In a groundbreaking development, UPSIDE Foods and GOOD Meat have both now received official approval from the United States Department of Agriculture (USDA) to produce and sell cell-cultured meat to consumers.

This landmark decision makes UPSIDE Foods and GOOD Meat the first companies in the US to be granted regulatory clearance for serving lab-grown meat directly to customers.

Both company websites announced the break through with front page graphics: UPSIDE Foods & GOOD Meat Granted USDA Approval to Sell Cell-Cultured Meat!

Good Meat website front page

Source: GOOD Meat

UPSIDE Foods web site front page

Source: UPSIDE Foods

The journey towards this historic moment began with UPSIDE Foods, which announced its initiation of the approval process last week and subsequently became the first company worldwide to achieve this remarkable milestone.
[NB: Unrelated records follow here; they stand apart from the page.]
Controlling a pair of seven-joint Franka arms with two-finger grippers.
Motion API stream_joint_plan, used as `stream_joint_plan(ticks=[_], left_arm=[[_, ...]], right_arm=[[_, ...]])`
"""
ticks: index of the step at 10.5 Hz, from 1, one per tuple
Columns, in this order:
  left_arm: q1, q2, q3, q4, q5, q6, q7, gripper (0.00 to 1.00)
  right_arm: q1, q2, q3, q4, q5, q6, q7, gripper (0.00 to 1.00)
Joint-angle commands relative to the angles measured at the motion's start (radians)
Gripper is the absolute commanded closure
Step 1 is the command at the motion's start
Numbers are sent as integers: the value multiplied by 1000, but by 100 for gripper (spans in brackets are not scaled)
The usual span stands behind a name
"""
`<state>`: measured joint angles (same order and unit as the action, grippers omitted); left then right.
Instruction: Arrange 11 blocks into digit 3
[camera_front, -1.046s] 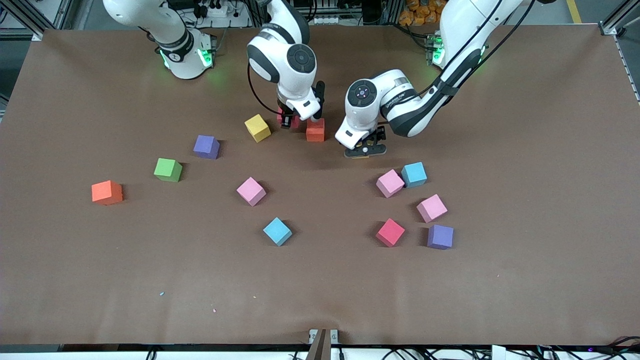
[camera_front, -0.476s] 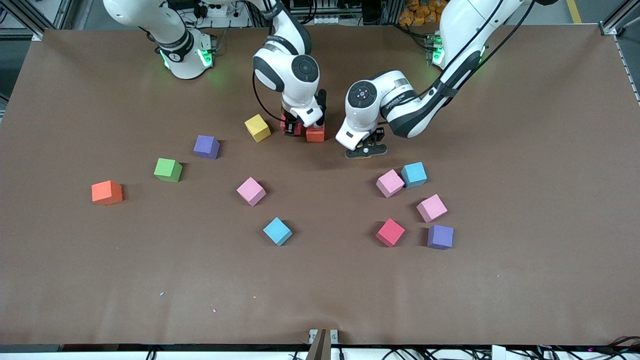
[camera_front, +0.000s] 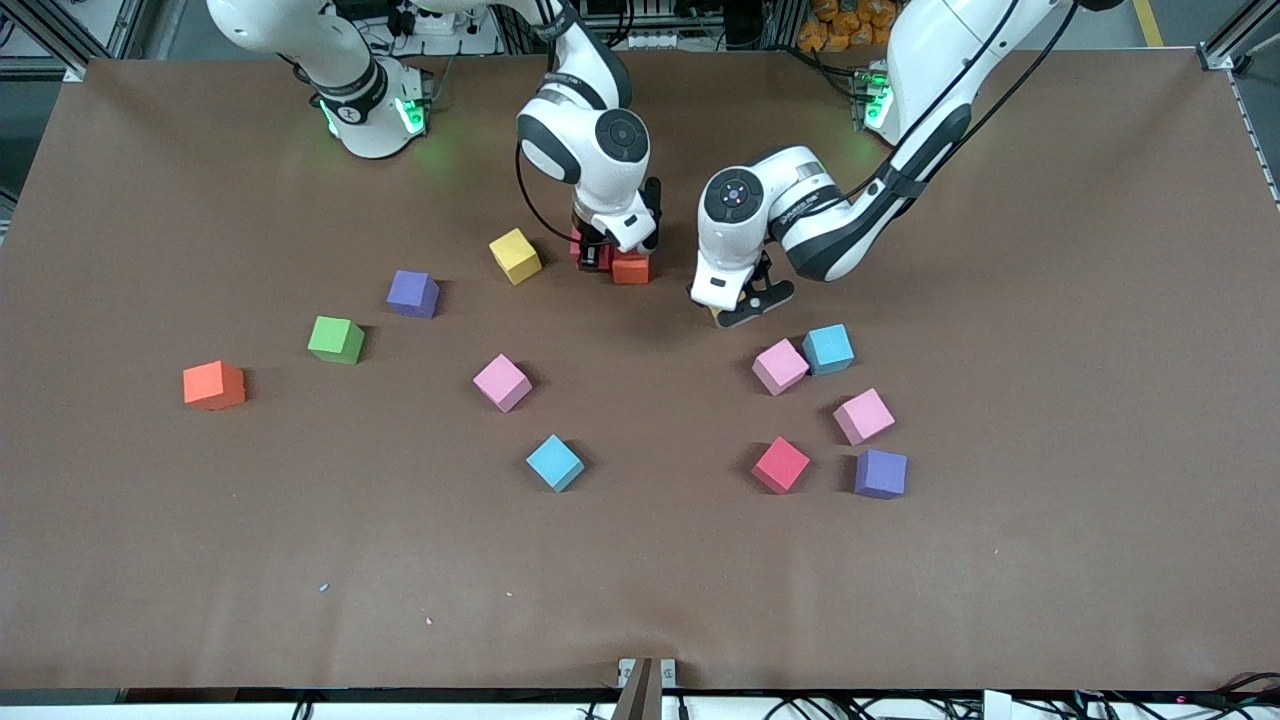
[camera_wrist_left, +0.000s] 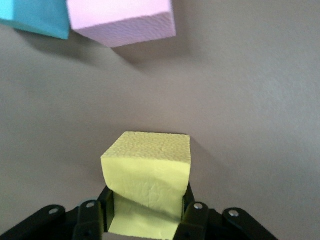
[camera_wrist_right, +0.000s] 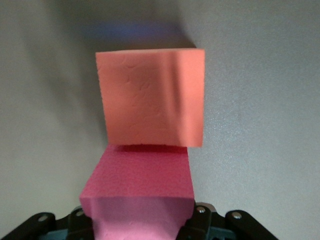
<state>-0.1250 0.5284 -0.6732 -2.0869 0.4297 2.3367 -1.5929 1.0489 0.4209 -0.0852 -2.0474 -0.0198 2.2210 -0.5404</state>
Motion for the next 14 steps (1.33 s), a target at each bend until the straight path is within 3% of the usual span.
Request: stream_joint_plan(ticks=[1,10,11,12,13,14], left_arm=[[11,-8,-14,-4,-64,7,-141,100],[13,-8,-40,-2,-114,79,-622,100],[11,-7,-40,-4,-115,79,-636,100],[11,-4,-40,-4,-115,81,-653,100],[10,2,-40,-4,-115,84,-657,100],[10,2,-40,-4,-117,87,-660,100]], right_arm=[[14,38,-8,41,-20,-4,19,89],[14,116,-8,98,-26,6,19,85],[14,121,-8,99,-26,6,20,71],[14,124,-8,101,-26,6,20,41],[14,122,-8,101,-26,6,20,0],[16,119,-8,102,-26,3,20,0]])
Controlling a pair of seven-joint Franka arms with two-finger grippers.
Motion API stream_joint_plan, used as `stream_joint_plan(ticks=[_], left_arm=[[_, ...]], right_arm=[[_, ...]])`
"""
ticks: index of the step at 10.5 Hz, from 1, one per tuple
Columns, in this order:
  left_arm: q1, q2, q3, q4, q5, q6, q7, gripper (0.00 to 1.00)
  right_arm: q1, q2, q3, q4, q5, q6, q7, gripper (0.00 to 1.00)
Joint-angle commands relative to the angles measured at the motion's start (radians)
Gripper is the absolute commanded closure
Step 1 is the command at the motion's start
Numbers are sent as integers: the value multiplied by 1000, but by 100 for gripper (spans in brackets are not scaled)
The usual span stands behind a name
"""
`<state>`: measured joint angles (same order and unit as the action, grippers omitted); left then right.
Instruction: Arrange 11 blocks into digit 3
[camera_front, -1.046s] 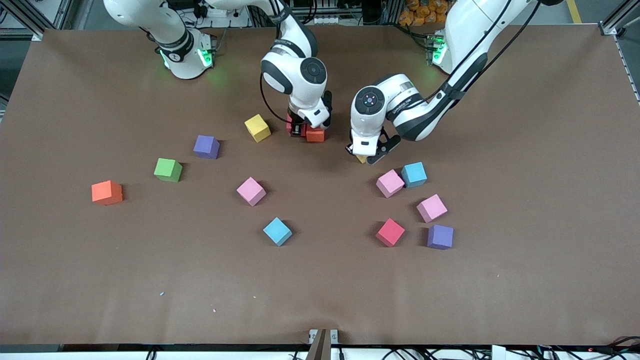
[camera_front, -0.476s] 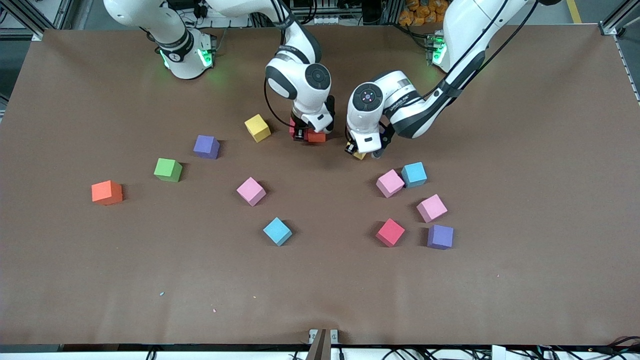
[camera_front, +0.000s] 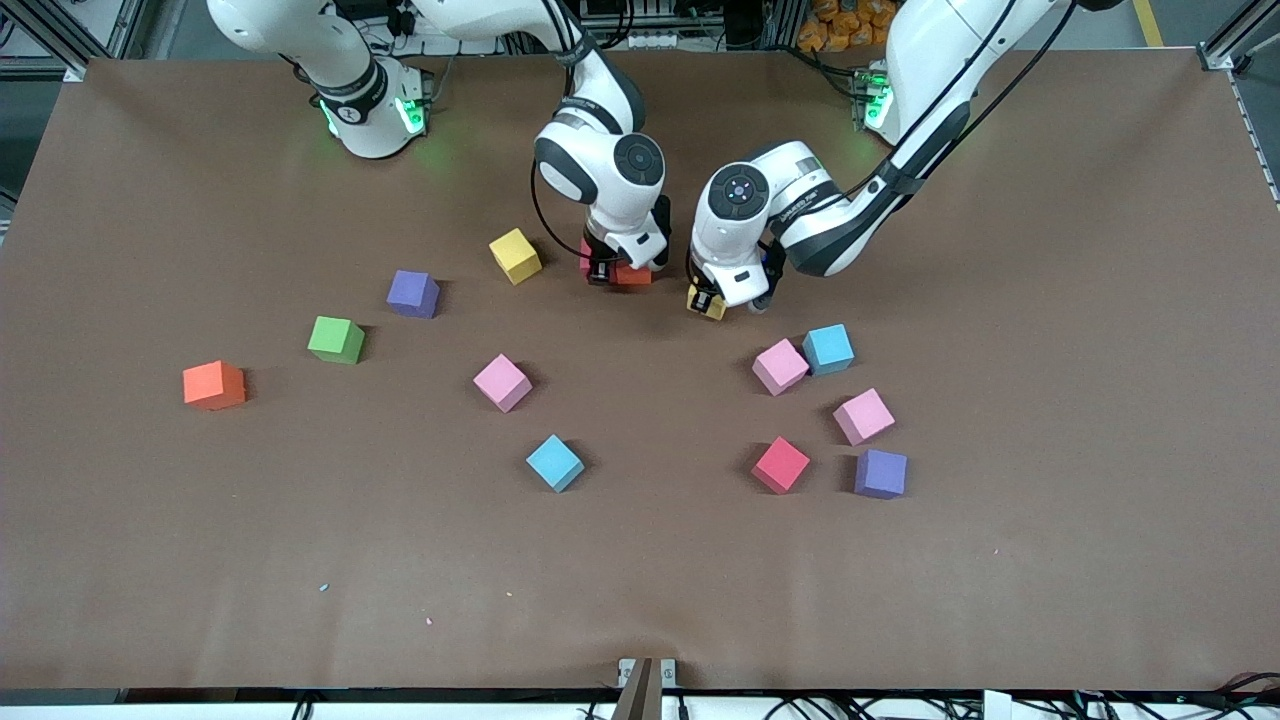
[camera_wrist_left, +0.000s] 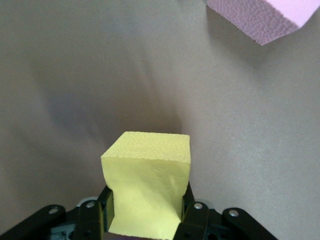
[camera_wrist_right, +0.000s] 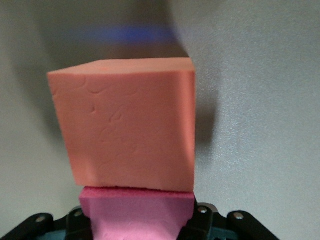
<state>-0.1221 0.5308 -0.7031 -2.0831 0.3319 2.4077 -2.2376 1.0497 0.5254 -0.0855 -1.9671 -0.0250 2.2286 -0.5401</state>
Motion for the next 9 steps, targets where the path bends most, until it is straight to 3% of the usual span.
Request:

Shortly thereafter, GOOD Meat also obtained USDA approval, positioning itself as the initial player in the global arena to attain this prestigious recognition.

This accomplishment ushers in a new era for the future of food. With the regulatory barriers now overcome, US consumers will become the second market in the world to gain access to cell-cultured meat, following Singapore's approval two years ago. Initially, the distribution is anticipated to be highly exclusive, with the products prominently featured on restaurant menus.

Source: UPSIDE Foods - Cell-Cultivated Chicken

In an effort to introduce their groundbreaking product, UPSIDE Foods has announced an enticing contest. Lucky winners will have the opportunity to sample the cell-cultured meat in San Francisco through a special partnership with renowned chef Dominique Crenn.

GOOD Meat cell cultured chicken already has approval for consumer sale in Singapore and earlier this year invited guests got a taste of the future at a 'sit-down' at Huber's Butchery.

Source: GOOD Meat - YouTube

However, for those hoping to find cell-cultured meat on store shelves will be disappoint. The retail launch of these innovative products is still a considerable distance away. Similar to the early strategy employed by Impossible Foods, restaurant debuts will serve as the primary means for consumers to experience and enjoy the new offering.

This development signifies a significant step towards a brighter future, benefiting both individuals and the environment. It opens doors to a sustainable and ethical food system that mitigates the impact on our planet and animals.

Now, the question remains: Will you be among the curious and adventurous individuals who dare to try this revolutionary meat alternative?